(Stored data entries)
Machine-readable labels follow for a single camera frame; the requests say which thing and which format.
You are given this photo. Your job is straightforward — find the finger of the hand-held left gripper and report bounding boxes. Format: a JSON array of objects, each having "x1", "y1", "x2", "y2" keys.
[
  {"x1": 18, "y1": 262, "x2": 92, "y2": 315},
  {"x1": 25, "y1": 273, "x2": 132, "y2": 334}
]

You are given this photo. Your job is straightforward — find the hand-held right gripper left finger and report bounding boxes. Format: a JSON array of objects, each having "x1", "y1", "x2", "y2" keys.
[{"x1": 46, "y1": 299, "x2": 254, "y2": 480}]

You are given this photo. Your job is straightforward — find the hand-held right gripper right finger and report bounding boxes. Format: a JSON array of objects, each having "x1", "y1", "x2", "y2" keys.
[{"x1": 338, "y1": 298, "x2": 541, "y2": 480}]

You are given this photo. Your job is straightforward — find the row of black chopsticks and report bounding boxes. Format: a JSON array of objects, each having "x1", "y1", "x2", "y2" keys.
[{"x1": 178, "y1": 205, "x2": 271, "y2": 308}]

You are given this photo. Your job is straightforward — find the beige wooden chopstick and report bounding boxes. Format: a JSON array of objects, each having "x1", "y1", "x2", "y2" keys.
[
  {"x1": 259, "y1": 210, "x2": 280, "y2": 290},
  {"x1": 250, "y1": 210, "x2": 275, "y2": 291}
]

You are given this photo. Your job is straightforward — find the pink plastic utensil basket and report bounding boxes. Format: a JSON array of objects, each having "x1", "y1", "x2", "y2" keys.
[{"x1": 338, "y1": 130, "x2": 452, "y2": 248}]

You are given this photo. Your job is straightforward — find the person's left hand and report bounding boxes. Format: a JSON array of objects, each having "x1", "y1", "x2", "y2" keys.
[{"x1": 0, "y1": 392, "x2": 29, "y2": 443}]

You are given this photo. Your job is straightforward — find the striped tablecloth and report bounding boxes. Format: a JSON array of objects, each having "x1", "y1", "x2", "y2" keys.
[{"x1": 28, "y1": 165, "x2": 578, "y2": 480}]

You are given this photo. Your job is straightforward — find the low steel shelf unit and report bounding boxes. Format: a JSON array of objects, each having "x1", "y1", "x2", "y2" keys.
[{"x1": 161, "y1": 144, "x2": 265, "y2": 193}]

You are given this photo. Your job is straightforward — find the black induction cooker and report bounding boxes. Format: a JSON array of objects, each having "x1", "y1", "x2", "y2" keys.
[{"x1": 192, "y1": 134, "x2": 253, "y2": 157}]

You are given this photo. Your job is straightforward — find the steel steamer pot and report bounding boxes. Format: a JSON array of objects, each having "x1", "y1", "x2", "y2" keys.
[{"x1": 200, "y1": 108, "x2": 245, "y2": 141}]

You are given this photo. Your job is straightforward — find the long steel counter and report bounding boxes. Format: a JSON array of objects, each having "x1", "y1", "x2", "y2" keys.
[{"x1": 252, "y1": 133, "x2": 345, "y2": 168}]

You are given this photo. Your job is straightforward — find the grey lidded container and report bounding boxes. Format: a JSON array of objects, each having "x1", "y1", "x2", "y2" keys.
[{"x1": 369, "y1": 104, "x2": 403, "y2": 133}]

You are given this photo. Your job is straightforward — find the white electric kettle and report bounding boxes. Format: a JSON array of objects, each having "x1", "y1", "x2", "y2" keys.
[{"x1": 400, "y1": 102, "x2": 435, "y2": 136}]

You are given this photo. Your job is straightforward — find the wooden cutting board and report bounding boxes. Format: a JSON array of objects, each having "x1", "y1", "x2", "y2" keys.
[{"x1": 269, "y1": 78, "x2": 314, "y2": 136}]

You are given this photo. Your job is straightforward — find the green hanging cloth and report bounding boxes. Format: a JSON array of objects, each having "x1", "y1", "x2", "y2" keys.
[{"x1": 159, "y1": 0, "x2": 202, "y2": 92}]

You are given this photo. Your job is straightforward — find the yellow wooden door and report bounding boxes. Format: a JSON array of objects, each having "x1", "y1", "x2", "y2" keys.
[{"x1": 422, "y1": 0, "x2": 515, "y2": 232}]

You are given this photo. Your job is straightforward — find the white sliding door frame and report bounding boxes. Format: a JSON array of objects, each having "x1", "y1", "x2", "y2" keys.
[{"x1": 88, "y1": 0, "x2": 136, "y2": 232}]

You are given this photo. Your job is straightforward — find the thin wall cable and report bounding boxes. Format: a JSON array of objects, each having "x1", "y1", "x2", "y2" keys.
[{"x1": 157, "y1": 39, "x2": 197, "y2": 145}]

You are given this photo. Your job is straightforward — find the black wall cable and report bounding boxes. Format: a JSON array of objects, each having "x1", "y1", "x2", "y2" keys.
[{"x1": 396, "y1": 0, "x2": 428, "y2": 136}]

** Required work **
Repeat only the lines from the one holding "find the wooden" through the last line of the data.

** Written solution **
You are given this photo. Your job is straightforward — find the wooden cutting board and report bounding boxes. Format: a JSON array of objects, each having "x1", "y1", "x2", "y2" keys.
[{"x1": 269, "y1": 78, "x2": 314, "y2": 136}]

You are given this photo. Your job is straightforward — find the green hanging cloth and report bounding boxes. Format: a JSON array of objects, each having "x1", "y1", "x2", "y2" keys.
[{"x1": 159, "y1": 0, "x2": 202, "y2": 92}]

You are given this photo. Your job is straightforward — find the yellow wooden door and report bounding boxes. Format: a JSON array of objects, each having "x1", "y1", "x2", "y2" keys.
[{"x1": 422, "y1": 0, "x2": 515, "y2": 232}]

You are given this photo. Your job is straightforward — find the white sliding door frame and report bounding boxes. Format: a JSON array of objects, each having "x1", "y1", "x2", "y2" keys.
[{"x1": 88, "y1": 0, "x2": 136, "y2": 232}]

You are given this photo. Your job is straightforward — find the thin wall cable and report bounding boxes. Format: a JSON array of objects, each having "x1", "y1", "x2", "y2" keys.
[{"x1": 157, "y1": 39, "x2": 197, "y2": 145}]

You are given this photo. Your job is straightforward — find the black wall cable and report bounding boxes. Format: a JSON array of objects, each having "x1", "y1", "x2", "y2" keys.
[{"x1": 396, "y1": 0, "x2": 428, "y2": 136}]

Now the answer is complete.